- Leader: Faiq Al Sheikh Ali
- Founded: 2018
- Headquarters: Baghdad
- Ideology: Iraqi nationalism Secularism Reformism Nonsectarianism Liberalism Economic liberalism
- Political position: Centre
- Colours: Blue
- Seats in the Council of Representatives of Iraq:: 0 / 328

Website
- Official Facebook Page

= Civilized Alliance (Iraq) =

Political coalition in Iraq

The Civilized Alliance (Tamadon) (Arabic: تحالف تمدّن, Tahalof Tamadon) was an Iraqi political alliance formed by a number of civil, liberal and national parties. The alliance, announced in January 2018 consists of four main parties, the People's Party for Reform, the Al-Etifak National Party, the National Civil Movement and Iraq's National Movement. The alliance includes a number of independent liberal figures.

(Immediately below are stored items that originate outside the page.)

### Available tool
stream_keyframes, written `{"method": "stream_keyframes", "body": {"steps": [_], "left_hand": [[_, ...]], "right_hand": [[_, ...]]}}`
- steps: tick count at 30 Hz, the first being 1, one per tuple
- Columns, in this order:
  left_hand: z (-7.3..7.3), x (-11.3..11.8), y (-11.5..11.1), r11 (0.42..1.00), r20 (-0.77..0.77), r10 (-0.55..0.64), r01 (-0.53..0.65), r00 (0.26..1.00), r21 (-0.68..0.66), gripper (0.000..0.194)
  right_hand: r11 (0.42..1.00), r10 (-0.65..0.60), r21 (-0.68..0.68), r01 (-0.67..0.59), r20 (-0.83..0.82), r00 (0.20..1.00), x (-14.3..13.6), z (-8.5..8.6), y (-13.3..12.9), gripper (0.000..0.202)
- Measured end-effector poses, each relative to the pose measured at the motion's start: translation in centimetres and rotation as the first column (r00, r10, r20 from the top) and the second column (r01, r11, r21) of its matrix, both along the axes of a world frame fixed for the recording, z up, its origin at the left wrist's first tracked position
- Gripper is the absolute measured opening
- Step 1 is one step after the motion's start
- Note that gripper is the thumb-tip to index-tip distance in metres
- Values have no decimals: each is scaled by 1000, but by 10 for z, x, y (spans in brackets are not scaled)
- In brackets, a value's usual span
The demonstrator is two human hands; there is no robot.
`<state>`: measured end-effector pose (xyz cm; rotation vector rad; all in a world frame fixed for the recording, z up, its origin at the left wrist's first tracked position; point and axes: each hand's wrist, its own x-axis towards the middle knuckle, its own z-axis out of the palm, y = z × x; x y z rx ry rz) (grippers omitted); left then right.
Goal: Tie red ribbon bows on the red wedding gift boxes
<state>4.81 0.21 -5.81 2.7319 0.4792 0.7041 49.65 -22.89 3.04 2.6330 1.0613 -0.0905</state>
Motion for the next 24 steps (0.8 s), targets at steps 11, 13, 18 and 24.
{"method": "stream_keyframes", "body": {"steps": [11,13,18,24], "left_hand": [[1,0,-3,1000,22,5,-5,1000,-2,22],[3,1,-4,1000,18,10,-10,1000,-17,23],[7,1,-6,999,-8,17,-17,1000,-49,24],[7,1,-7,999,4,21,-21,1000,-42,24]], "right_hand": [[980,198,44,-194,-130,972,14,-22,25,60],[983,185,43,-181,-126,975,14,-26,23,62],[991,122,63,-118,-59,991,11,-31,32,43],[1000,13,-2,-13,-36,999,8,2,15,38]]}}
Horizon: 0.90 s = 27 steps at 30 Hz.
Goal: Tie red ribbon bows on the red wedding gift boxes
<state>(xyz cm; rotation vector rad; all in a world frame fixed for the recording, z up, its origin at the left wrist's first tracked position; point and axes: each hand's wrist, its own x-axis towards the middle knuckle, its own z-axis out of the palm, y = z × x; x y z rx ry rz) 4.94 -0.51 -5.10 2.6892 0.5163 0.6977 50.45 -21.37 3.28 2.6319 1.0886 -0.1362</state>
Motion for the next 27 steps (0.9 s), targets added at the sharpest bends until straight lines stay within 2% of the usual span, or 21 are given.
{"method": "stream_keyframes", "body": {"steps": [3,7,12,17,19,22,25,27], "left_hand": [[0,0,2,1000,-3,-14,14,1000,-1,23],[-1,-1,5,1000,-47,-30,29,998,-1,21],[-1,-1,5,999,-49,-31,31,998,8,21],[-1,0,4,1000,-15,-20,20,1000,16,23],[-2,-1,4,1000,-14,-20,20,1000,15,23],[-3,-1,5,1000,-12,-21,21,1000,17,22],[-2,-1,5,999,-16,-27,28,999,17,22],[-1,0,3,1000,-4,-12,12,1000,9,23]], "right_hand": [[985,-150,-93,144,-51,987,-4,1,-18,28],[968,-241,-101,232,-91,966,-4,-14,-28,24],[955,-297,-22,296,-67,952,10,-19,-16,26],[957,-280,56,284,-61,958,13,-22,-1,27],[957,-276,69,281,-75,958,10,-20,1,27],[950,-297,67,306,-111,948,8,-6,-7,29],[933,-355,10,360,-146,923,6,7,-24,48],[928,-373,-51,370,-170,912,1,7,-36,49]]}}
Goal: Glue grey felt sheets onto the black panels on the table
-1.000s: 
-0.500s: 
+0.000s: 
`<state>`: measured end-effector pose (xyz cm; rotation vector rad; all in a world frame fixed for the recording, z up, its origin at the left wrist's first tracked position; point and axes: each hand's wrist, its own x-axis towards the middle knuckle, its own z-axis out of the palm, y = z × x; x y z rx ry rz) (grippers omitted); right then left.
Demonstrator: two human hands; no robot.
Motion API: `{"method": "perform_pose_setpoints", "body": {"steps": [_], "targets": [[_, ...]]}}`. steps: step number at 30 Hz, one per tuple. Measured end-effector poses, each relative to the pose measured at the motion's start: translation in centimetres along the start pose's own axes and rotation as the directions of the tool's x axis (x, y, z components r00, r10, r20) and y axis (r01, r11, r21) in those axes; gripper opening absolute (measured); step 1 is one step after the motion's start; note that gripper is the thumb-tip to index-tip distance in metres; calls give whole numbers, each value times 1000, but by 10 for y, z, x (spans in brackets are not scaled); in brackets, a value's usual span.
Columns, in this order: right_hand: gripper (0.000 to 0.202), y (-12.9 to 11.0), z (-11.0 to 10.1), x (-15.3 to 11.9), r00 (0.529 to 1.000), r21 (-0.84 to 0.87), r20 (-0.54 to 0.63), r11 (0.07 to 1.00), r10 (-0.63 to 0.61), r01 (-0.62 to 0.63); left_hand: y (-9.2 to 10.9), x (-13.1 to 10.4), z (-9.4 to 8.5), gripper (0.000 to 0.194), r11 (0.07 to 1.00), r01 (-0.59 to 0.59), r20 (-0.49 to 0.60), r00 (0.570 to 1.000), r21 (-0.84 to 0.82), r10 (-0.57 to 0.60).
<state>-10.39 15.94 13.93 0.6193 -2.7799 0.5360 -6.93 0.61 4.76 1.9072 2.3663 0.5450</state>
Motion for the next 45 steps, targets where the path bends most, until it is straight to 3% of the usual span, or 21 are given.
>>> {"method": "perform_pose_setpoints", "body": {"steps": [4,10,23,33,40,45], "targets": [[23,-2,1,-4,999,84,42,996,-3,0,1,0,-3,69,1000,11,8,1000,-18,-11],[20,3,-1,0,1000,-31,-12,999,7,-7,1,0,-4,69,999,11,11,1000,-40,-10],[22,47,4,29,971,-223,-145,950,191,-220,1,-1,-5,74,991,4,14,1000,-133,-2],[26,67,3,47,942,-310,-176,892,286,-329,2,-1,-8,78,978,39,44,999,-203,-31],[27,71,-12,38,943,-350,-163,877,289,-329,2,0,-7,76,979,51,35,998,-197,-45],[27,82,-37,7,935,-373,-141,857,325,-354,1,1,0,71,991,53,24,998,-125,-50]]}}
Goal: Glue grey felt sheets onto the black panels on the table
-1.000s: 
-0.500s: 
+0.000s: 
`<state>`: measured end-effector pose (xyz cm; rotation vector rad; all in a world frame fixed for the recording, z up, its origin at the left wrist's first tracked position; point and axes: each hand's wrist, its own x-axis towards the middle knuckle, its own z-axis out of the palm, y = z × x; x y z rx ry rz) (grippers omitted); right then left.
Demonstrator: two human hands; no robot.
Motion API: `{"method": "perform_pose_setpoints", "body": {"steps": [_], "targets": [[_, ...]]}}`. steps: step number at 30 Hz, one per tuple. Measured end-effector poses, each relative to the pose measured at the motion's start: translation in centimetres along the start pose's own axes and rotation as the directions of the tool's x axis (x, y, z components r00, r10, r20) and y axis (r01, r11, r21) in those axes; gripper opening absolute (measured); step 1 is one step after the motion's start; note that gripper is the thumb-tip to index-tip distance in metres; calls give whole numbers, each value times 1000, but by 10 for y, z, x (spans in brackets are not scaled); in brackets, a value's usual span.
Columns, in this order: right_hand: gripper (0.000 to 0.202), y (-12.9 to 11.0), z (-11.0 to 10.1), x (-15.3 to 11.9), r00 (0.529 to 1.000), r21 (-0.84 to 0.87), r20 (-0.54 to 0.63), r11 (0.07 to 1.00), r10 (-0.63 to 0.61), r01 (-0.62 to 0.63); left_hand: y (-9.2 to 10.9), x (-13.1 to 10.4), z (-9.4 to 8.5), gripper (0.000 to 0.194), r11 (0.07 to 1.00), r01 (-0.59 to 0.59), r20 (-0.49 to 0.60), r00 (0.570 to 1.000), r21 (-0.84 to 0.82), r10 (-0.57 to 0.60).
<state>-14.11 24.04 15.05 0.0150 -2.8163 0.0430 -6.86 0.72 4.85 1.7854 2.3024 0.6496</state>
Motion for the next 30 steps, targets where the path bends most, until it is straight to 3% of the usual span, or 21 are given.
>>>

It is headed by the Secretary-General of the People's Party for Reform Faiq Al Sheikh Ali. The alliance has stated that it will participate strongly in the upcoming Iraqi parliamentary elections staged to take place on 12 May 2018 aiming for change and reform in Iraqi politics.

The Civilized Alliance aims to establish a civil state based on justice and equal rights and duties for all citizens adopting liberal principles characterized by free and fair elections, separation of powers and the rule of law, ensuring equal protection of human rights, and civil & political freedoms for all. It had 4 MPs prior to the election, Ahmed Al-Jubouri from Nineveh province, Mohammad Al-Tai from Basra, and both Faiq Al Sheikh Ali and Shirouk Al Abayachi from Baghdad.

On 20 February 2018, the Independent High Electoral Commission (المفوضية العليا المستقلة للانتخابات) conducted a draw to distribute the electoral list numbers. The Civilized Alliance was given the number 136.

The alliance won 2 seats in the 2018 Iraqi parliamentary election.